Een fysiotherapeut of ergotherapeut kan u adviezen geven ten aanzien van vermoeidheid in combinatie met dagelijkse activiteiten of kunnen hulpmiddelen adviseren om het makkelijker te maken. De specialistisch verpleegkundige kan hiervoor een machtiging maken.


Gewichtsverlies

Lichamelijke klachten zoals kortademigheid en hoesten verhogen het energiegebruik en kunnen daardoor leiden tot ondervoeding. Ook medicijnen kunnen een verminderde eetlust en smaakverandering geven waardoor gewichtsverlies ontstaat. Ondervoeding geeft onder andere een verminderde kwaliteit van leven en een verhoogde kans op sterfte. Het is daarom goed om aandacht te hebben voor goede voeding en het behoud van een gezond gewicht.

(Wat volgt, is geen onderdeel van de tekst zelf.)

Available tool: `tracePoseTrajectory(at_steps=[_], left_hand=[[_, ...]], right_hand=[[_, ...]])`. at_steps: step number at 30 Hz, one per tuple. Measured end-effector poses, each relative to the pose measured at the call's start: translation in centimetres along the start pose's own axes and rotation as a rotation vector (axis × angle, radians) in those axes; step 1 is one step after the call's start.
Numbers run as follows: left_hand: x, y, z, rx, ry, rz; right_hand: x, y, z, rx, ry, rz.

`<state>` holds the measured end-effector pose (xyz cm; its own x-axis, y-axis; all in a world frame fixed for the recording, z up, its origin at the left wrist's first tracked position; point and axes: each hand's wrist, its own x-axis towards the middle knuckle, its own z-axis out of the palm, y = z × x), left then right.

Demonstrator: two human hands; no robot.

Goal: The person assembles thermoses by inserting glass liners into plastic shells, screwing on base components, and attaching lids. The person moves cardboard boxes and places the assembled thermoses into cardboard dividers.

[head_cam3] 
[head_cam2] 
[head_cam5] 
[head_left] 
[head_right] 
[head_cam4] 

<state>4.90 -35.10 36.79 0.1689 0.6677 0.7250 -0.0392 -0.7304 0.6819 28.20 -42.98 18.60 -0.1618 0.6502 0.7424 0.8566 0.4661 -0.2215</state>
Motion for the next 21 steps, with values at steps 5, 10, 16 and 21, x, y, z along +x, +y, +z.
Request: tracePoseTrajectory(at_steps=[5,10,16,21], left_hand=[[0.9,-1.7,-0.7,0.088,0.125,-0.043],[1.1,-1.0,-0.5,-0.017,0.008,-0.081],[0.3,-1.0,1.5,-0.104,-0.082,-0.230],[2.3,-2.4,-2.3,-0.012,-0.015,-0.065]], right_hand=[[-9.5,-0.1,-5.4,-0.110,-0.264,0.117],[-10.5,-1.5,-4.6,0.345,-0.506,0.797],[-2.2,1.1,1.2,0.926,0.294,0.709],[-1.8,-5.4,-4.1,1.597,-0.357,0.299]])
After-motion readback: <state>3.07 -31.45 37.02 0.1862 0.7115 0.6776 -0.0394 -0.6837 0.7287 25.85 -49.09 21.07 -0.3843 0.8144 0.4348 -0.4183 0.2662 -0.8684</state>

Als u hier problemen mee heeft, is het advies dit te bespreken met de longarts of specialistisch verpleegkundige. Zij kunnen u bijvoorbeeld verwijzen naar een diëtist.


Depressieve gevoelens/ angst

Leven met een ernstige aandoening zoals longfibrose kan een grote invloed hebben op het dagelijks leven en brengt ook gevoelens van onzekerheid en angst met zich mee; het toekomstperspectief kan veranderen. Wat ook veel gehoord wordt, is dat het voor de omgeving niet altijd zichtbaar is wat u heeft en dit kan tot onbegrip leiden.

Het is normaal dat u deze gevoelens hebt, waarbij de tijd soms helpt om de ziekte te accepteren, een manier te vinden om ermee om te gaan. Gaandeweg weet u wat niet kan, maar ook wat nog wel kan. Steun van familie/ naasten, erover praten kan helpen, ook bijvoorbeeld met lotgenoten (via de Longfibrose Patiëntenvereniging). Wanneer het u teveel wordt, is er professionele hulp om u hierbij te ondersteunen. U kunt hiervoor laagdrempelig terecht bij uw huisarts, maar ook bij de longarts/ specialistisch verpleegkundige.


Familie/ naasten

Dat u longfibrose heeft, kan ook angst, onzekerheid en zorgen bij uw familie/ naasten geven. Daarnaast kan er soms veel op uw familie/ naaste aankomen waardoor u dingen niet meer kunt. Dit alles kan binnen de relatie voor spanningen zorgen. Belangrijk is dat ook uw naaste goed voor zichzelf zorgt en tijdig (professionele) hulp inroept wanneer het niet gaat, er moeilijkheden zijn. Dit kan bijvoorbeeld via de huisarts. Maar er met elkaar over praten, er open over zijn, kan al verlichting geven.